- [REQUIREMENT]
Using the data beneath, show every line that includes the word "camera".

- [EXTRACTED ENTRIES]
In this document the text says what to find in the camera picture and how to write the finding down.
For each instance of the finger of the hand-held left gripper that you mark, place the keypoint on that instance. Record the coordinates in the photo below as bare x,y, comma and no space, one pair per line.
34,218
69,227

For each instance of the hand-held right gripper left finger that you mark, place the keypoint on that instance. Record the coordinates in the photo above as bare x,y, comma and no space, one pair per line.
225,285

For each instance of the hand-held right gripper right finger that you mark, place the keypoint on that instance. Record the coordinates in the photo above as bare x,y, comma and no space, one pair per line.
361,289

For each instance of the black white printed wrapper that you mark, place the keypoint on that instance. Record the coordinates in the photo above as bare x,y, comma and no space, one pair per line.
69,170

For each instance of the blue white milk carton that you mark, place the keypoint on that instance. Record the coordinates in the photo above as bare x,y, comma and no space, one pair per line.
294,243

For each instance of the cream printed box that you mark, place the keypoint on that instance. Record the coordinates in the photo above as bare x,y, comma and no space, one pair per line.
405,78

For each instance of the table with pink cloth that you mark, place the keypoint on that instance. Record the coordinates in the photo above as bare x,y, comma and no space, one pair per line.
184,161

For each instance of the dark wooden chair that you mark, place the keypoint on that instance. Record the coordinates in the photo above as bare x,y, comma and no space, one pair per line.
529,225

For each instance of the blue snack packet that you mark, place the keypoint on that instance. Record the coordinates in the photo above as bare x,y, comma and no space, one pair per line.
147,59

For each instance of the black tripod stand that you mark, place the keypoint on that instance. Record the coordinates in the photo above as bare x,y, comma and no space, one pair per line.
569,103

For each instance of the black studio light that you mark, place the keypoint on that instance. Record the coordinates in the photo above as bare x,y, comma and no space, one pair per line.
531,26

---

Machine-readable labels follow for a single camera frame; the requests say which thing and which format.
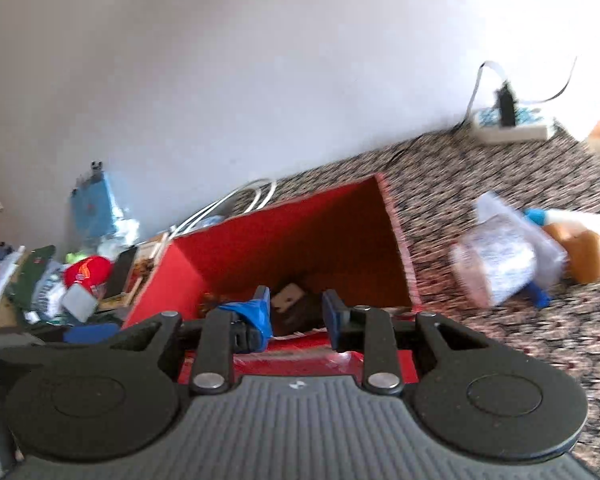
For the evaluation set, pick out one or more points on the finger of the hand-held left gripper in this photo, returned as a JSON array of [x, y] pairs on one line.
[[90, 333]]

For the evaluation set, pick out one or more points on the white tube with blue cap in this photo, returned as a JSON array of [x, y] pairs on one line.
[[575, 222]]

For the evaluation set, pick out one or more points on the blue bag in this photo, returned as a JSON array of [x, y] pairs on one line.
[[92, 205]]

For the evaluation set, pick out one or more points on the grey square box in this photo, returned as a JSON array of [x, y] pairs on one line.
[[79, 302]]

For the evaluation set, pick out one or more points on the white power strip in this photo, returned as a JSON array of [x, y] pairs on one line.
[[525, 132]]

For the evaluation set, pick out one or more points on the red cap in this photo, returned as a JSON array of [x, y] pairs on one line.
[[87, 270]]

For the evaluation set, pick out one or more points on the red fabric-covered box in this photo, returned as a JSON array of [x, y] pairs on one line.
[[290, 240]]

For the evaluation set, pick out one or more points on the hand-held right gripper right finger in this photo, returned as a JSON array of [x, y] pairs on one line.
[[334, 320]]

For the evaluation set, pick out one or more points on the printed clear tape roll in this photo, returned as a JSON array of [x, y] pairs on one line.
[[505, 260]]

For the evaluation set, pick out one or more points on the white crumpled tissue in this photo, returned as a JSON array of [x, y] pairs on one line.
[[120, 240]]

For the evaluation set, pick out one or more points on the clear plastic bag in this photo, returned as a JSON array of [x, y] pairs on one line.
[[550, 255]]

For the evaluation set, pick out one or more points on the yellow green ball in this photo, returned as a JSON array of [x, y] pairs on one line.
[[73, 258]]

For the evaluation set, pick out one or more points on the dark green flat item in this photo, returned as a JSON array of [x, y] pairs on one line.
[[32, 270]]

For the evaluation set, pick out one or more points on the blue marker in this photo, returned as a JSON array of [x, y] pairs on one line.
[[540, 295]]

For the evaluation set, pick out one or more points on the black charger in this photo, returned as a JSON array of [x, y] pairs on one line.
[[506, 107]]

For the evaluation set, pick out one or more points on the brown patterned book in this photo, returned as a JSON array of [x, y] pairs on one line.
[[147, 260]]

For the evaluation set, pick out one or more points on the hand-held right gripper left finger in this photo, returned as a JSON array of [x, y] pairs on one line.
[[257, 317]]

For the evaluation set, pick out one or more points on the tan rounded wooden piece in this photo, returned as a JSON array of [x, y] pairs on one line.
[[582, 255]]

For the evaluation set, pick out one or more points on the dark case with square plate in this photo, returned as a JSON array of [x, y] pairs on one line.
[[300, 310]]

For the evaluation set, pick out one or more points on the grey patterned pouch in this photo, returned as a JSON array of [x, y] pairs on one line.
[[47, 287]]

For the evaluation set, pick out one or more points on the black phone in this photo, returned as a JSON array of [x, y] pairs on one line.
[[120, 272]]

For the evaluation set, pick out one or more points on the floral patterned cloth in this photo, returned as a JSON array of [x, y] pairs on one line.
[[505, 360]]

---

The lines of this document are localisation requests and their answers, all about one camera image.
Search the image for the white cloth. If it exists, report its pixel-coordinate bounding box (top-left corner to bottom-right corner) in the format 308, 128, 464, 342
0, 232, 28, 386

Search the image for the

- [EXPECTED OUTPUT]
In this document the text says what to find in the camera picture and how to write the finding down.
Machine-readable labels follow for a single camera frame; the requests say which thing and which format.
The lines of this document are localisation requests and their answers, all about one camera image.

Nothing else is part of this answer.